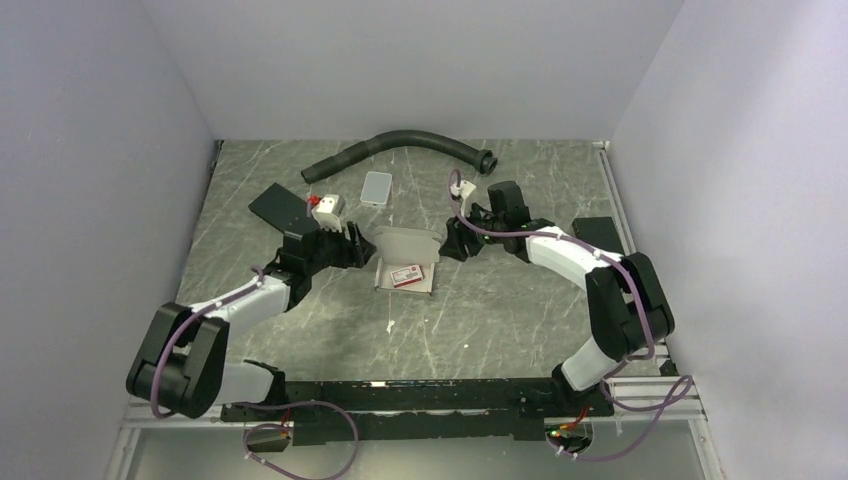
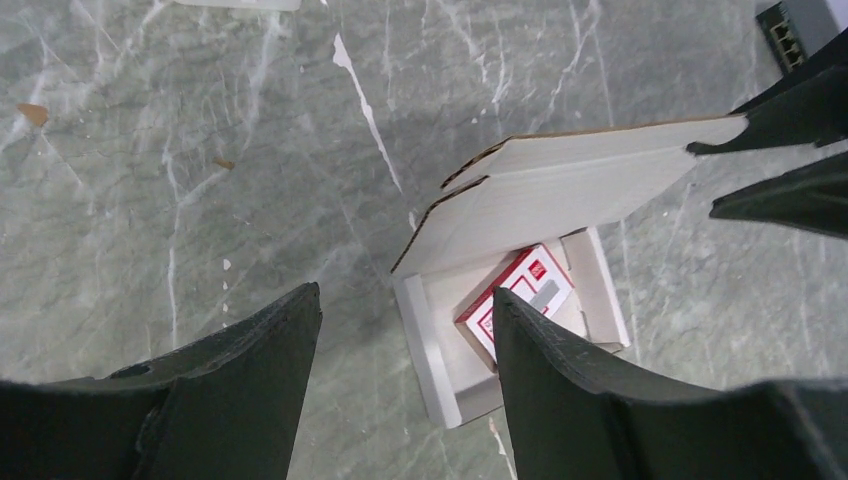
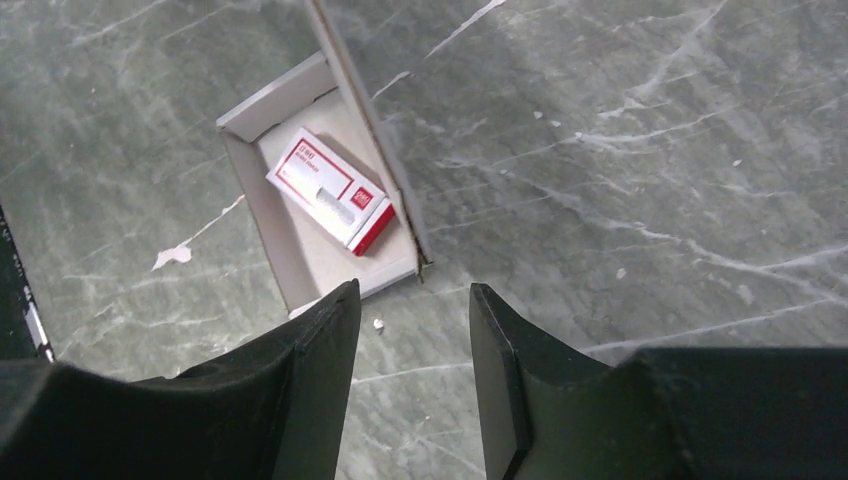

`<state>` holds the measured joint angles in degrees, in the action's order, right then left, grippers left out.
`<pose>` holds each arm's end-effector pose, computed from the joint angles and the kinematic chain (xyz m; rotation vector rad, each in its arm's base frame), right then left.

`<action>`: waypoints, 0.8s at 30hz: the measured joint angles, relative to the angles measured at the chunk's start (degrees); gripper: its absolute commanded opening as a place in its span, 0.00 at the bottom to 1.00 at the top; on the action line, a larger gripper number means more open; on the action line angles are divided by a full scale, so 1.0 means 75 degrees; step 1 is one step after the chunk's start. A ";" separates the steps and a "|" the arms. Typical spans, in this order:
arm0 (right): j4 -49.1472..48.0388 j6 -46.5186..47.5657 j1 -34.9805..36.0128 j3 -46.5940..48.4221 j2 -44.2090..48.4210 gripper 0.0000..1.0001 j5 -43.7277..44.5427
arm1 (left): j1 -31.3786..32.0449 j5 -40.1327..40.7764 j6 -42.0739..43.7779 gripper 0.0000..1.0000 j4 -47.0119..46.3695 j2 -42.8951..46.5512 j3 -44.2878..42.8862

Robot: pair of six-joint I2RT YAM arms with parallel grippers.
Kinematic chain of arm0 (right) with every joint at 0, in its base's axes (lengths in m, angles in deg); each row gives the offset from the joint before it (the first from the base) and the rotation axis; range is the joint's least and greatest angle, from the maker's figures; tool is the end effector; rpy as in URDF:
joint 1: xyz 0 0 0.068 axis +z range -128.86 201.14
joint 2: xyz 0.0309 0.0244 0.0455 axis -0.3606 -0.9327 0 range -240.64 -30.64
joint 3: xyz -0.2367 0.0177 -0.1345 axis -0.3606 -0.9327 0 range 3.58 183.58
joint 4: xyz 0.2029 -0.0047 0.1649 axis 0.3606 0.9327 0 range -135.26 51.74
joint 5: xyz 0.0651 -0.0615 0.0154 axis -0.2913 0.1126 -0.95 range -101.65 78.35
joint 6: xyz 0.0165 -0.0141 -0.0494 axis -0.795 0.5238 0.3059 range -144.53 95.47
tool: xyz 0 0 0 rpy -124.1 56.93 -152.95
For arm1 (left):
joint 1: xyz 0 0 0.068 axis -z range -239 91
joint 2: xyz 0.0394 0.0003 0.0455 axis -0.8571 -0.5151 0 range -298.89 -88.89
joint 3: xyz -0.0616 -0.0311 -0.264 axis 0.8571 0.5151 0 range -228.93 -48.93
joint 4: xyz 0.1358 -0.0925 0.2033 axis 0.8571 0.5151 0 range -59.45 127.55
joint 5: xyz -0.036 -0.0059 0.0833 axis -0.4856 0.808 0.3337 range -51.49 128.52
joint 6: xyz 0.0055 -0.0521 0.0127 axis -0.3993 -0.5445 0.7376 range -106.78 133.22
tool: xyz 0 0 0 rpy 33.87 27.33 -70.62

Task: Fold the paper box
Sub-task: Close the paper box at the center of the board.

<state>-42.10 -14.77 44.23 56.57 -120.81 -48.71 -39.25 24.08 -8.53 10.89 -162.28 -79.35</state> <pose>0.2955 0.1493 0.2109 -0.9565 2.0285 0.8568 0.2457 -0.0976 0.2005 0.1334 2.0311 -0.7131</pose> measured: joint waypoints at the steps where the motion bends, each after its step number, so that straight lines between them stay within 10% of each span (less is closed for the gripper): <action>1: -0.0026 -0.0029 0.0006 0.0079 -0.0096 0.46 0.0067 | -0.0003 -0.0038 0.0044 0.68 -0.0096 -0.0178 0.0000; 14: 0.0000 -0.0134 0.0391 0.0469 -0.0705 0.25 0.0300 | -0.0006 -0.0539 0.0353 0.52 -0.0784 -0.1151 -0.0099; 20: 0.0029 -0.0137 0.0391 0.0586 -0.0836 0.00 0.0312 | -0.0006 -0.0723 0.0356 0.29 -0.0944 -0.1256 -0.0192; 24: 0.0032 -0.0154 0.0391 0.0597 -0.0836 0.00 0.0347 | -0.0009 -0.0857 0.0347 0.15 -0.1023 -0.1352 -0.0248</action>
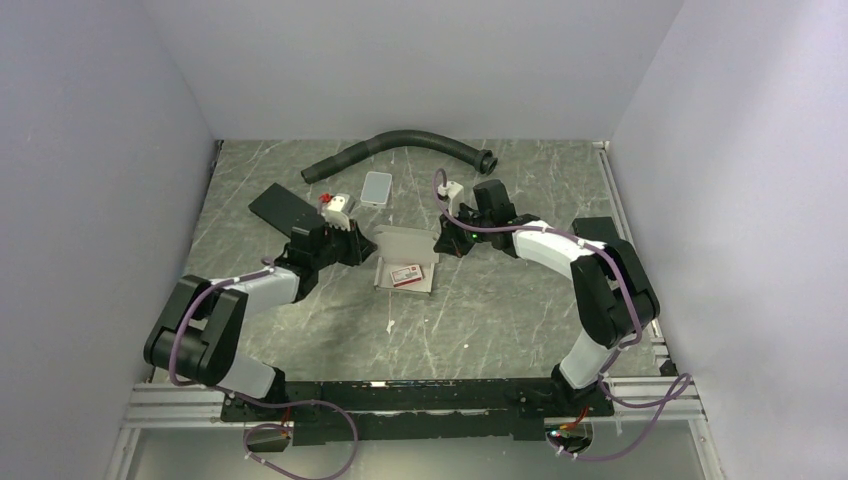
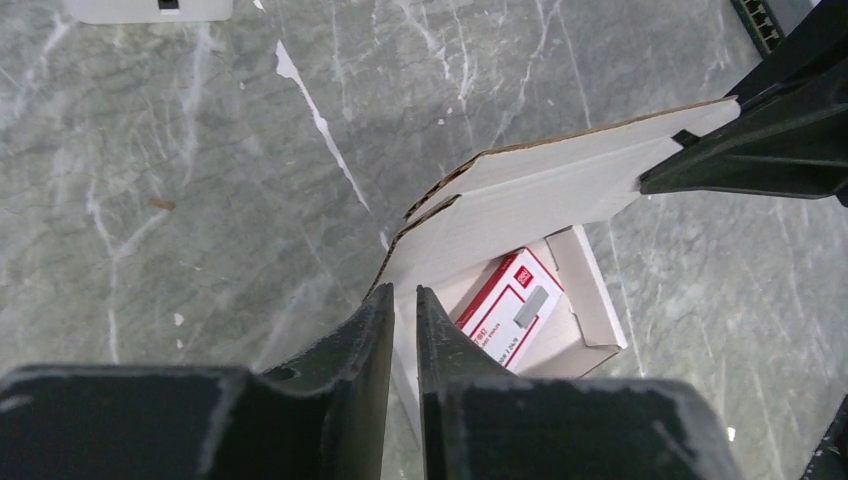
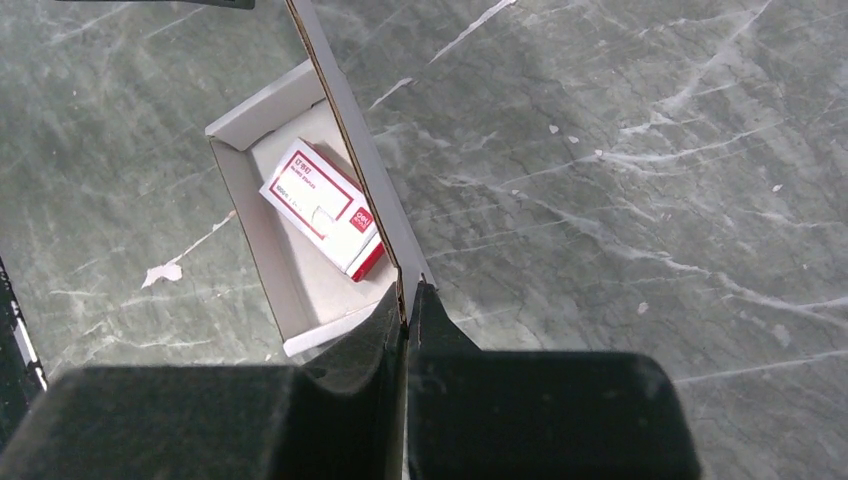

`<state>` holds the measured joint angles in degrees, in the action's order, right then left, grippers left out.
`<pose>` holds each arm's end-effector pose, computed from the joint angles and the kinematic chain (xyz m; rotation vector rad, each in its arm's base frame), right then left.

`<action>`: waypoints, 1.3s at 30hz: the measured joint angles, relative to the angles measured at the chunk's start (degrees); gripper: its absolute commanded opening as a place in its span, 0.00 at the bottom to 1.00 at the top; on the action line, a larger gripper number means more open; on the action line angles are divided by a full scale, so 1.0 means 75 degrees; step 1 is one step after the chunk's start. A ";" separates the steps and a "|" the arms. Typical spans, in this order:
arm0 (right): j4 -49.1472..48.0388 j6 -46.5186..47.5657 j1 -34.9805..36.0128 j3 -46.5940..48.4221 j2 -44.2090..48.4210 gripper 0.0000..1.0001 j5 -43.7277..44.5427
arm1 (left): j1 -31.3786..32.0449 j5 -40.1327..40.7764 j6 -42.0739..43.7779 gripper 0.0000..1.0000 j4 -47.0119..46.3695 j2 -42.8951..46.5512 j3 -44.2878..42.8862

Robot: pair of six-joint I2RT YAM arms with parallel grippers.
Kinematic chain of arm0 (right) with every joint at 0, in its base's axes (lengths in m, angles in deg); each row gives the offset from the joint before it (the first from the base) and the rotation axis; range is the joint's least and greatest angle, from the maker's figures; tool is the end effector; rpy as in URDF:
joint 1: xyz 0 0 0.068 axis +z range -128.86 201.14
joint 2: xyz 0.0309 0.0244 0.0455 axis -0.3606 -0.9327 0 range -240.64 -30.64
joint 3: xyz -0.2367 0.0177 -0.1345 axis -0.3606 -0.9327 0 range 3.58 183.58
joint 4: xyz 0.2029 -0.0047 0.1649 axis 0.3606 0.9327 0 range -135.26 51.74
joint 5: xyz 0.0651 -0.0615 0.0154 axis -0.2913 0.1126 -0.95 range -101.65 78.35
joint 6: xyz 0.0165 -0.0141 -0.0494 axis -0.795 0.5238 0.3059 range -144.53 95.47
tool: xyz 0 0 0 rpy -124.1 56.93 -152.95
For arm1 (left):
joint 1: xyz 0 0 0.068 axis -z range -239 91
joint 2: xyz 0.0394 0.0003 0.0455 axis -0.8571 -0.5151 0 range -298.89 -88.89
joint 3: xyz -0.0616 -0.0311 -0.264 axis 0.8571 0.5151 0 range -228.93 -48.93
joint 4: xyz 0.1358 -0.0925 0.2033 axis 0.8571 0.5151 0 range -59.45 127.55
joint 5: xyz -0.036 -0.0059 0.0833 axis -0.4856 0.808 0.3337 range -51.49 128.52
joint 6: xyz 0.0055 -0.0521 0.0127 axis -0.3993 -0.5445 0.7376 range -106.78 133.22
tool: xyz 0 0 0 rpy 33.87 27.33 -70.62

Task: Fold the paper box
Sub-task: Close the paper box at the center of the board.

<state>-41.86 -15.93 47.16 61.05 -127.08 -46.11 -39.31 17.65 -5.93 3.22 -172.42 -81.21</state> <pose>0.3095 0.1735 0.1987 -0.9740 2.0785 0.8491 0.2672 -0.1091 0.1789 0.2529 2.0326 -0.7929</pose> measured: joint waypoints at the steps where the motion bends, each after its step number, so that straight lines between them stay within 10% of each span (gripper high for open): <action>1: 0.0000 -0.0003 0.0000 0.0000 0.0000 0.00 0.0017 | 0.0000 -0.0050 -0.0017 0.13 -0.0032 -0.0029 0.0000; 9: 0.0020 0.0003 0.0000 0.0038 0.0003 0.00 0.0256 | 0.0015 -0.0303 -0.0221 0.13 -0.0303 -0.0213 0.0000; 14: 0.0087 0.0163 0.0000 0.0102 0.0029 0.00 0.0533 | 0.0038 -0.0175 -0.0210 0.51 -0.0254 -0.0102 0.0020; 18: 0.0187 0.0350 -0.0017 0.0102 0.0111 0.00 0.0557 | 0.0038 0.0125 -0.0070 0.60 -0.0210 0.0391 0.0146; 33: 0.0356 0.0539 -0.0044 0.0143 0.0122 0.00 0.0463 | 0.0035 -0.0455 0.0638 0.51 -0.0796 -0.1014 -0.0239; 39: 0.0361 0.0539 -0.0044 0.0146 0.0122 0.00 0.0455 | 0.0035 -0.0740 0.0589 0.23 -0.0901 -0.1326 -0.0571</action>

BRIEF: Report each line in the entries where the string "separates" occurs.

TASK RESULT:
`<action>`: waypoints, 0.8s at 30hz: the measured joint angles, relative to the angles measured at the chunk's start (degrees); gripper: its absolute commanded opening as a place in its span, 0.00 at the bottom to 1.00 at the top; on the action line, a larger gripper number means more open; on the action line angles are divided by a full scale, so 1.0 means 75 degrees; step 1 is one step after the chunk's start. A ";" separates the steps and a "|" the arms. Typical spans, in this order:
`<action>`: waypoints, 1.3s at 30hz: the measured joint angles, relative to the angles measured at the chunk's start (degrees); gripper: its absolute commanded opening as a place in its span, 0.00 at the bottom to 1.00 at the top; on the action line, a larger gripper number means more open; on the action line angles are divided by a full scale, so 1.0 means 75 degrees; step 1 is one step after the chunk's start. A ";" separates the steps and a "|" the arms. Typical spans, in this order:

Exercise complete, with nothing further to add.